# Motta 58mm tamper, convex base wooden handle



## johnealey (May 19, 2014)

Tamper offered as a "pay it forward" and will leave it up to you if you wish to make a small donation to the forum.

I will post to you at no cost to yourself on the basis that when you upgrade or cease to use, you offer it back to another forum member on the same basis,who may need to ditch the plastic one they struggling with

Unable to upload photo's using forum uploader (?)but is this one but dark wood:

http://www.bellabarista.co.uk/motta-58mm-curved-base-tamper-black.html

John


----------



## yardbent (Aug 8, 2015)

john

did not realize it was a curved base - the one i ordered is flat Motta 58mm wood

if its ok with you - could i try it with the understanding i will offer the one i dont prefer back on the forum - under the same conditions

no prob if you prefer it to go elsewhere

john


----------



## Rhys (Dec 21, 2014)

Nice little tamper, I have the curved one for my Classic.


----------



## yardbent (Aug 8, 2015)

Rhys said:


> Nice little tamper, I have the curved one for my Classic.

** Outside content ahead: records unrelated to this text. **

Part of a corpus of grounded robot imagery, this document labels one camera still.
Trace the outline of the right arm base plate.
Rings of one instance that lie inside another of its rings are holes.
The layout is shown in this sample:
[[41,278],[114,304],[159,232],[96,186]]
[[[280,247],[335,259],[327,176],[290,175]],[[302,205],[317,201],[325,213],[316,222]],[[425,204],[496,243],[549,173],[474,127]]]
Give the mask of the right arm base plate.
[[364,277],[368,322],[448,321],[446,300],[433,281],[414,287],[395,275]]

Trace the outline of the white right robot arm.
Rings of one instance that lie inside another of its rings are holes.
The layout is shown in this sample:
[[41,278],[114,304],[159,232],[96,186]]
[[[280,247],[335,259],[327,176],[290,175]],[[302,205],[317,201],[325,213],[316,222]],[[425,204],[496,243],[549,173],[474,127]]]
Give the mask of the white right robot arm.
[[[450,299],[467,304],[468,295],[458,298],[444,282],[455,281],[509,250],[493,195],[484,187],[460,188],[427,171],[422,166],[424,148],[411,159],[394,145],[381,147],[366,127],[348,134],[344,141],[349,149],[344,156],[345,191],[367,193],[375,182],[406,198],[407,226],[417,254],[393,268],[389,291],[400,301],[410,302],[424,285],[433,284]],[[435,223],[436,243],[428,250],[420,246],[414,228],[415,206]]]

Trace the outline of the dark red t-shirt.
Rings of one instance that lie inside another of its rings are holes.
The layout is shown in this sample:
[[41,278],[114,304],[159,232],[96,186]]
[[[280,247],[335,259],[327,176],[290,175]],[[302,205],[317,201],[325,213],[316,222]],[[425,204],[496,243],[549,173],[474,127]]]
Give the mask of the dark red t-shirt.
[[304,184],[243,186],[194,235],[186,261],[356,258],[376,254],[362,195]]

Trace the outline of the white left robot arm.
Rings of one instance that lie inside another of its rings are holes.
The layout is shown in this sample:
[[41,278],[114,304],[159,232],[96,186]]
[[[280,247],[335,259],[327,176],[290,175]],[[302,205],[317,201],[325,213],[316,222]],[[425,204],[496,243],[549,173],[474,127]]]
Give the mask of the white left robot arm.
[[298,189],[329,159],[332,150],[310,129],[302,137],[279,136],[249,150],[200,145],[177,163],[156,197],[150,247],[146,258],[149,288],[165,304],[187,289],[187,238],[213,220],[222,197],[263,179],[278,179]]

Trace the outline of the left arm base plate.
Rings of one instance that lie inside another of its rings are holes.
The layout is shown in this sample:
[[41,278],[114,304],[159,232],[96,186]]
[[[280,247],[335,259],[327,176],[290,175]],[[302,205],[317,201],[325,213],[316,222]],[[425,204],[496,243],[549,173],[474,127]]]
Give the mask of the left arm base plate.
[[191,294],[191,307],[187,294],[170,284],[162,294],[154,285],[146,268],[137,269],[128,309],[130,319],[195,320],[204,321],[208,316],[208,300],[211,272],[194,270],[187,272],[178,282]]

yes - i ordered a 58mm 'flat' ---- but now thinking the curved gets good reviews


----------



## timmyjj21 (May 10, 2015)

If Yardbent hasn't claimed it, I'd love to try it.

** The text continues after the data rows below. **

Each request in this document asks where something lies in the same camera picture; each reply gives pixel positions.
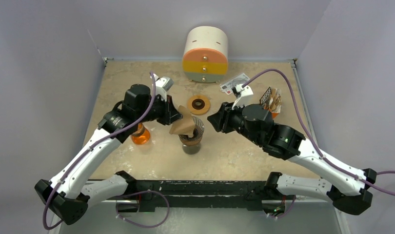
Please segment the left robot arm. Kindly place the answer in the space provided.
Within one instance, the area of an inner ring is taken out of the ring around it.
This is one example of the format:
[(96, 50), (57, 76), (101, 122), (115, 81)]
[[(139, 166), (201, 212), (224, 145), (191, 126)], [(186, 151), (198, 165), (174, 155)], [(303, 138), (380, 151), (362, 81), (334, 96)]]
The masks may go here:
[(122, 101), (115, 104), (99, 122), (87, 144), (72, 161), (50, 180), (40, 180), (35, 190), (44, 203), (44, 212), (52, 211), (68, 225), (77, 222), (88, 210), (106, 199), (152, 199), (152, 188), (140, 191), (136, 179), (120, 171), (106, 180), (87, 184), (99, 165), (117, 149), (143, 122), (157, 121), (170, 125), (182, 114), (167, 93), (169, 85), (132, 85)]

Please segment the light wooden ring coaster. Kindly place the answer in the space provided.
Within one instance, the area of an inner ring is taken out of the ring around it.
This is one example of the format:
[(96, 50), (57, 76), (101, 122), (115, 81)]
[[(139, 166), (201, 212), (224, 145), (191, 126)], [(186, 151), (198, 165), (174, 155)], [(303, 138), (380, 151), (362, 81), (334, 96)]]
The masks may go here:
[(211, 107), (210, 100), (205, 95), (194, 95), (187, 101), (187, 109), (191, 114), (200, 116), (206, 114)]

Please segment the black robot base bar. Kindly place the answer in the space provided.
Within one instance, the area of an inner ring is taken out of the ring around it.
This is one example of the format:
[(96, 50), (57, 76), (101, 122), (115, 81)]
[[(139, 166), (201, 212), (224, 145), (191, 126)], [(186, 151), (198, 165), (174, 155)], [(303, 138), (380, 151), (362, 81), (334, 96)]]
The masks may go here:
[(116, 200), (137, 200), (140, 212), (156, 208), (241, 208), (264, 211), (266, 200), (293, 200), (266, 181), (136, 180)]

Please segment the glass carafe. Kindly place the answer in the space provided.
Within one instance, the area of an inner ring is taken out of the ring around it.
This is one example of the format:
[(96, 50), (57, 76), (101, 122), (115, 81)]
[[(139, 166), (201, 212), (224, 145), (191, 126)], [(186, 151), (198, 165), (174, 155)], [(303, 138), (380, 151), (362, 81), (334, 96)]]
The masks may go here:
[(194, 155), (194, 154), (197, 154), (197, 153), (200, 151), (200, 149), (201, 149), (201, 144), (200, 144), (200, 143), (195, 144), (195, 145), (186, 145), (186, 144), (183, 144), (182, 149), (183, 149), (183, 151), (184, 151), (186, 154), (188, 154), (188, 155)]

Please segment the clear glass dripper cone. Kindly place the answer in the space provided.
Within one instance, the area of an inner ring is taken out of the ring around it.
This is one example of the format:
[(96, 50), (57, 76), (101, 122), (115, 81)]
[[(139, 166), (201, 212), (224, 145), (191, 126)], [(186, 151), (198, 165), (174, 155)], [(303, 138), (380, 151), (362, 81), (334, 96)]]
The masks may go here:
[(195, 145), (201, 142), (204, 133), (203, 121), (198, 117), (193, 117), (194, 130), (191, 136), (189, 135), (179, 135), (179, 139), (183, 144)]

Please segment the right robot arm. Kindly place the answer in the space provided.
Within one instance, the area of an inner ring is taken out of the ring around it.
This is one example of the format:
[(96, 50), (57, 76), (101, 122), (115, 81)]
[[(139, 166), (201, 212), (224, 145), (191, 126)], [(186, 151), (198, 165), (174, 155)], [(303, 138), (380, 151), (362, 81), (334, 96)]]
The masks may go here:
[(268, 197), (313, 197), (328, 201), (350, 215), (360, 215), (370, 208), (373, 195), (368, 189), (376, 180), (374, 170), (357, 169), (324, 152), (319, 153), (301, 132), (275, 123), (272, 114), (259, 104), (235, 109), (232, 106), (224, 102), (215, 114), (207, 117), (216, 132), (237, 132), (268, 155), (298, 164), (320, 177), (312, 179), (272, 172), (264, 186)]

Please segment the brown paper coffee filter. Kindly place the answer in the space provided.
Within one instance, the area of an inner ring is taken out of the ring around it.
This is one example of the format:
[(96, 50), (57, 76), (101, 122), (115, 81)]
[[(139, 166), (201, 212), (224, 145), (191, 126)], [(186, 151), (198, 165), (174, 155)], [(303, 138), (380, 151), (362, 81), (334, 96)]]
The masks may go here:
[(188, 137), (192, 137), (195, 129), (195, 123), (192, 114), (186, 107), (182, 105), (178, 107), (178, 111), (183, 117), (172, 124), (169, 134), (187, 135)]

I think my tamper must be 57mm and just doesn't quite work for me.


----------



## johnealey (May 19, 2014)

Right then.

As was originally offered to Yardbent will send on to him as also the first to respond on this open offer so think that fair(?)

Timmyjj21 looks like you may win out either way once Yardbent trials, keep an eye out on this section.

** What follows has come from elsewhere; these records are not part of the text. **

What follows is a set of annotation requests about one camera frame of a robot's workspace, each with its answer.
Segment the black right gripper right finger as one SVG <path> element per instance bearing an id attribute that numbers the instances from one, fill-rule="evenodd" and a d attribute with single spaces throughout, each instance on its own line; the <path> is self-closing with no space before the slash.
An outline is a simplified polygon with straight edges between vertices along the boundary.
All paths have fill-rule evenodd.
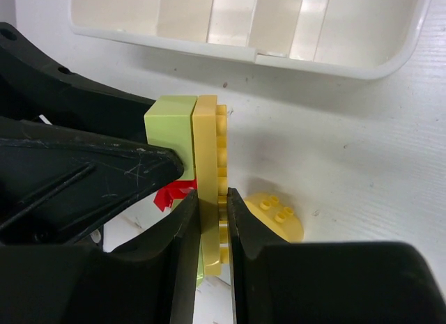
<path id="1" fill-rule="evenodd" d="M 444 323 L 423 256 L 404 242 L 286 242 L 230 189 L 236 323 Z"/>

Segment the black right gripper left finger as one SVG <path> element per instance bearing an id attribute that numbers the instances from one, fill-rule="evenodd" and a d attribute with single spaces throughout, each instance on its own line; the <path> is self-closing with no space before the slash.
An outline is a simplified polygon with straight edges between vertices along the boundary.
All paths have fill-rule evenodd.
<path id="1" fill-rule="evenodd" d="M 191 323 L 200 242 L 191 192 L 158 223 L 103 252 L 1 248 L 2 323 Z"/>

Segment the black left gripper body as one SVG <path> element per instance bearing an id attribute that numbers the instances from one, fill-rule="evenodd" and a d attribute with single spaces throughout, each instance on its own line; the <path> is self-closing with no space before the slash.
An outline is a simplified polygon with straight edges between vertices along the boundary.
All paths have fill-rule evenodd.
<path id="1" fill-rule="evenodd" d="M 1 115 L 139 143 L 153 100 L 87 79 L 57 63 L 11 24 L 1 23 Z"/>

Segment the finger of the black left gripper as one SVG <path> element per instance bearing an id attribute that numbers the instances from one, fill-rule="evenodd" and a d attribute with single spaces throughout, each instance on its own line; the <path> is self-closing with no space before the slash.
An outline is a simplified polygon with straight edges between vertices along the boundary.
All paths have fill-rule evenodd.
<path id="1" fill-rule="evenodd" d="M 1 244 L 78 242 L 180 178 L 168 148 L 1 119 Z"/>

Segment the round yellow lego brick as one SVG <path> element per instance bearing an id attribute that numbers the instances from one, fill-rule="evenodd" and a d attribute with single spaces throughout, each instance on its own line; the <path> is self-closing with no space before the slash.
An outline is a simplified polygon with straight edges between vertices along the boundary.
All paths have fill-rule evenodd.
<path id="1" fill-rule="evenodd" d="M 244 198 L 251 214 L 287 242 L 302 242 L 304 229 L 294 209 L 285 206 L 278 196 L 258 192 Z"/>

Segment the red lego wing piece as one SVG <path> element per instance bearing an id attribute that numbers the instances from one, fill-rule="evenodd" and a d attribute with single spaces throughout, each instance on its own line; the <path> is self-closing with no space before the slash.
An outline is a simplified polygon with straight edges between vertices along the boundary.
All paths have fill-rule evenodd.
<path id="1" fill-rule="evenodd" d="M 172 208 L 175 200 L 184 199 L 192 190 L 197 188 L 195 180 L 176 180 L 159 189 L 153 203 L 162 211 Z"/>

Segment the green lego brick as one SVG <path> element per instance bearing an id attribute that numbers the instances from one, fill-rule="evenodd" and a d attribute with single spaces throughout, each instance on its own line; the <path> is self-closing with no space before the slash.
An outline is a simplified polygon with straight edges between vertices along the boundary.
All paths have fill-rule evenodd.
<path id="1" fill-rule="evenodd" d="M 192 134 L 192 114 L 196 102 L 195 95 L 163 95 L 144 114 L 148 144 L 170 148 L 181 159 L 184 171 L 177 180 L 196 180 Z M 180 201 L 175 200 L 169 209 L 174 209 Z"/>

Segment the long yellow lego brick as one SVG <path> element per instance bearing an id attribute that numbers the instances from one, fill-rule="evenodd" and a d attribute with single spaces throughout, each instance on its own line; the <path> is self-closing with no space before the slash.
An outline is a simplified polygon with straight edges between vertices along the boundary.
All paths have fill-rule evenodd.
<path id="1" fill-rule="evenodd" d="M 203 271 L 205 276 L 219 276 L 222 264 L 229 262 L 226 105 L 219 105 L 215 95 L 200 95 L 192 127 Z"/>

John (Yardbent) as already have your address for the beans may bulk up if ok.

Regards all

John


----------



## timmyjj21 (May 10, 2015)

All good. I will keep an eye out!


----------



## yardbent (Aug 8, 2015)

johnealey said:


> John (Yardbent) as already have your address for the beans may bulk up if ok...........Regards all.............John


ok - thanks a lot


----------



## yardbent (Aug 8, 2015)

timmyjj21 said:


> All good. I will keep an eye out!


 @timmyjj21

hi

I've talked this through with john

as you were second in-line, once I've had a chance to compare, I'll post you the 'spare' tamper

please PM me your *name and address*


----------



## timmyjj21 (May 10, 2015)

Ooh Lovely! Thanks. I can then put my spare tamper on the forum for the next person and continue the chain.


----------



## johnealey (May 19, 2014)

This ^^ is what makes this forum a very special place.









John


----------



## DoubleShot (Apr 23, 2014)

From one John to another John.

Very nice gesture @johnealey ?


----------



## yardbent (Aug 8, 2015)

DoubleShot said:


> From one John to another John.
> 
> Very nice gesture @johnealey 


not only 'very nice' but generous too - in addition to the virtually new 58mm tamper

John included generous samples of 'Hasbean Jabberwocky' and 'RAVE Fudge' for me to try......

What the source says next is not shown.